Last night Jules asked me a very interesting question. She had gone out to breakfast yesterday with a friend and the question came up of “Is there such a thing as Arab Jews?” There is not a clear cut answer to this question. I am not by any stretch an authority but based on my heritage and readings I will attempt to provide some insight to the question. Keep in mind that my answers are not to be considered definitive and if you’re interested I would suggest reading more about the history of the region. The answer depends on the direction you approach the question from. From the racial perspective, all the people of the middle east region are considered semitic peoples. Within that however, in various there are various sub-groups. In the geographic region that comprises Lebanon, Syria, Iraq, Jordan and Israel/Palestine (and to some degree northern Egypt) most of the people are actually descendants of the semitic people who have lived in the region for several millenia, and also the Greeks and Romans who conquered and occupied the region in the centuries after Alexander the Great. Further to the south in the Arabian Peninsula most of the people are more “purely” native. Over the centuries many of the people migrated to Europe and became what are considered European Jews but they are still largely descended from those people. Strictly speaking from a racial viewpoint there is no real distinction between “Arabs” and “Jews”.
The people that today are known as Arabs and Jews are historically the same people. The differences such as they are today more cultural and ethnic, than genetic. The idea of an Arab-Jew is somewhat analogous to a French-German or a Greek-Italian. They are people who live adjacent to each other but are separated by cultural, linguistic and religious differences. The people who are considered Arabs live in countries that speak Arabic. Beyond that there are many groups in the Arab world that have as many differences as commonalities. There are “Arab” countries stretching from Iraq and Lebanon in the east and north to Morocco and Algeria in the west. Within these countries probably the majority would count themselves as Muslims. To varying degrees in the different countries a large proportion of those would be considered secular in that they may not go to the mosque all the time and pray 5 times a day. There are also branches of Islam, most notably Sunni and Shiite and to lesser degrees other groups. In certain areas, particularly to the east in Palestine, Lebanon, Syria, Jordan and Iraq there are substantial numbers of Christians as well. And of course there are also groups of Jews in each of these countries. Clearly the populations of Arabic speaking nations are not a homogeneous group either in terms of religion, or culture.
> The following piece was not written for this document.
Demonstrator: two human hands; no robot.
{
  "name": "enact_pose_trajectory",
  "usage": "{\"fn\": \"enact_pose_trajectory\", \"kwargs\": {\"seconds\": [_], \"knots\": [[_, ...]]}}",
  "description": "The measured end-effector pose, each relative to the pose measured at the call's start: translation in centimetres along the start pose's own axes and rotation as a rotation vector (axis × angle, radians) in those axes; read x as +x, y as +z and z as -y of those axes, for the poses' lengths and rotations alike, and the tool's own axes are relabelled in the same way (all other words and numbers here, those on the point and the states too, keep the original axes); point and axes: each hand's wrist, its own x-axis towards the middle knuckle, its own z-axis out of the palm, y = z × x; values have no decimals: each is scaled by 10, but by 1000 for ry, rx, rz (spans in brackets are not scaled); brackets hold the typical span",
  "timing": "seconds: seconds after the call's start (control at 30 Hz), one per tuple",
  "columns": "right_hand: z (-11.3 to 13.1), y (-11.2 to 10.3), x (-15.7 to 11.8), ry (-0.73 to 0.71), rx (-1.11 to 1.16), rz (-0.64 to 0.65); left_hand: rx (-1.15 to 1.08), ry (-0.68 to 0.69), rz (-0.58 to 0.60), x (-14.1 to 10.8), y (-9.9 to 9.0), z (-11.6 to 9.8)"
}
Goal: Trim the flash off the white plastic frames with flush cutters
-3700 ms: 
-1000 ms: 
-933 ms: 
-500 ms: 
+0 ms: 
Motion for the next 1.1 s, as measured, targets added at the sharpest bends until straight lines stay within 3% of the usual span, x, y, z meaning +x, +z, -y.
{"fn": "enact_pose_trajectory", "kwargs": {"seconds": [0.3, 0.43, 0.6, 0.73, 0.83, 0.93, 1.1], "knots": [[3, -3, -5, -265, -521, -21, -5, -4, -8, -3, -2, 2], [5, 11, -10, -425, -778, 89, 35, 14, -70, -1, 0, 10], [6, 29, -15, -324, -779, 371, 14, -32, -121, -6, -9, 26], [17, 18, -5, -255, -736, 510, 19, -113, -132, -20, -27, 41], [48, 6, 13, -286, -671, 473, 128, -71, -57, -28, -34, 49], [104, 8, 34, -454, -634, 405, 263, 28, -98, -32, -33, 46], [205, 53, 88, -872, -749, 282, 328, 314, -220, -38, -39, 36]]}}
Those who are typically thought of as Jews typically speak Hebrew, and believe in Judaism in some form. However, as with the Arabs, the Jews are a very diverse group. Because many of the Jews left Palestine in the first couple of centuries CE following the Roman suppression of the rebellions, there was a fairly large Jewish diaspora. As a result, when many of their descendants returned to Israel in the latter half of the twentieth century, they brought many cultures, languages and sects of Judaism with them. There are Jews from Russia, Europe, America, and Africa who all have differences. In Israel today there is a very diverse population including Israeli Arabs. Israeli Arabs are people who lived in Palestine and there descendants who stayed after 1948. They were granted Israeli citizenship but culturally they are Arabs.
Israel is a Jewish state but not all it’s citizens are Jews. Similarly, there are Jews in Jordan, Iraq, Lebanon and other countries. Israeli-Arabs often speak Hebrew (as well as Arabic) as a necessity of life in the society. Jews in the Arab countries also typically would speak Arabic as well as Hebrew and would citizens of Jordan, Syria, etc. So what you would have is Jordanian-Jews, Lebanese-Jews etc. So I guess the answer to the question is that there aren’t Arab-Jews but there are Jews living in Arab countries, just as there are Arabs living the Jewish country. Altogether a long-winded and possibly not entirely satisfying answer to a complex question. Hopefully though, it can provide a little bit insight into the people and culture of the region.